Sementara itu, Kepala Balai Pelaksana Penyediaan Perumahan Kalimantan I, Ir. Andy Suganda, mengungkapkan, berdasarkan hasil peninjauan lapangan dan verifikasi teknis terdapat sejumlah permasalahan yang ditemui antara lain masalah kepemilikan lahan serta status tanah yang ada di wilayah. Untuk itu, pihaknha akan berkoordinasi dengan pemerintah daerah agar bisa memberikan hibah lahan kepada masyarakat agar program tersebut bisa berjalan di lapangan.
“Saat ini dari usulan yang kami terima dari pemerintag daerah ada ratusan RTLH di wilayah water front city akan dibantu melalui Program BSPS. Jumlah tersebut akan kami verifikasi teknis terlebih dulu karena kami ingin Kota Pontianak bebas dari RTLH,” katanya.

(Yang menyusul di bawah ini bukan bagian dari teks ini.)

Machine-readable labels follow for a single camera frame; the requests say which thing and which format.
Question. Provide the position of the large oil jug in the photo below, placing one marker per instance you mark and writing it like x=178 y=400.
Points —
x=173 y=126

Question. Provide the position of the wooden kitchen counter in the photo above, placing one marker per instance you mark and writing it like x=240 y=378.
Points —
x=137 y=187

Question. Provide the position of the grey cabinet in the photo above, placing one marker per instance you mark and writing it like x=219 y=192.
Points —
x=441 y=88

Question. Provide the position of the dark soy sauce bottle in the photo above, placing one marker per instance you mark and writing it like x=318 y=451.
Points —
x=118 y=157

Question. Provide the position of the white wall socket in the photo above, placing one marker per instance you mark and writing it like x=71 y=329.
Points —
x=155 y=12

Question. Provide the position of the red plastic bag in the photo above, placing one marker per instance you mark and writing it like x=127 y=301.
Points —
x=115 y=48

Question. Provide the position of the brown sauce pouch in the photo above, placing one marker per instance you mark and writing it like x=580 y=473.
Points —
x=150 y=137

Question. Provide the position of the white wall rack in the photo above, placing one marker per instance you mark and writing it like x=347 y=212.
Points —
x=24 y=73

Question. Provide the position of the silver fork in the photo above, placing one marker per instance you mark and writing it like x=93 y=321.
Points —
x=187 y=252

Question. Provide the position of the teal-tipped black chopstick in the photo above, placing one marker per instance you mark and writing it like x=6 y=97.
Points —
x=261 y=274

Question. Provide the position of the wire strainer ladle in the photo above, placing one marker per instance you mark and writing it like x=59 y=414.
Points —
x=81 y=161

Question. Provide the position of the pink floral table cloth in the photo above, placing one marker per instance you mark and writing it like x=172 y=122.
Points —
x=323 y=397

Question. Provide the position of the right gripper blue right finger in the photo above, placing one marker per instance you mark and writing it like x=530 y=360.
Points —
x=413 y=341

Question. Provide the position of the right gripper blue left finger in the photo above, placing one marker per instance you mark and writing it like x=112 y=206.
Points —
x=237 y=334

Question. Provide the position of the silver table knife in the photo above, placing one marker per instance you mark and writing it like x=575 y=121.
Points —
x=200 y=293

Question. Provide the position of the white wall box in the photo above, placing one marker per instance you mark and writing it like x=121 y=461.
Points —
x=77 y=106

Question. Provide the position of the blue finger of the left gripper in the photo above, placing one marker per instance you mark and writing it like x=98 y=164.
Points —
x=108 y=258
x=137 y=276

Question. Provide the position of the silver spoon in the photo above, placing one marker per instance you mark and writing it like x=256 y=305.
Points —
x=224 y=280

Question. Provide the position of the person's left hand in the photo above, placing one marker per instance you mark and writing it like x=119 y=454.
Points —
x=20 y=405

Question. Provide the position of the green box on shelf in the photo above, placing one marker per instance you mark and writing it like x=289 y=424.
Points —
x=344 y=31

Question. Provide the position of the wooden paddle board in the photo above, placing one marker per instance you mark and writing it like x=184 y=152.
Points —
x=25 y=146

Kepala Balai Prasarana Permukiman Wilayah (BPPW) Kalimantan Barat Direktorat Jenderal Cipta Karya, Deva Kurniawan menerangkan, pihaknya siap berkoordinasi dengan Direktorat Jenderal Perumahan dalam penanganan kawasan kumuh. Menurutnya, dukungan darinpemerintah daerah dan masyarakat agar wilayahnya bebas dari kawasan kumuh sangat diperlukan.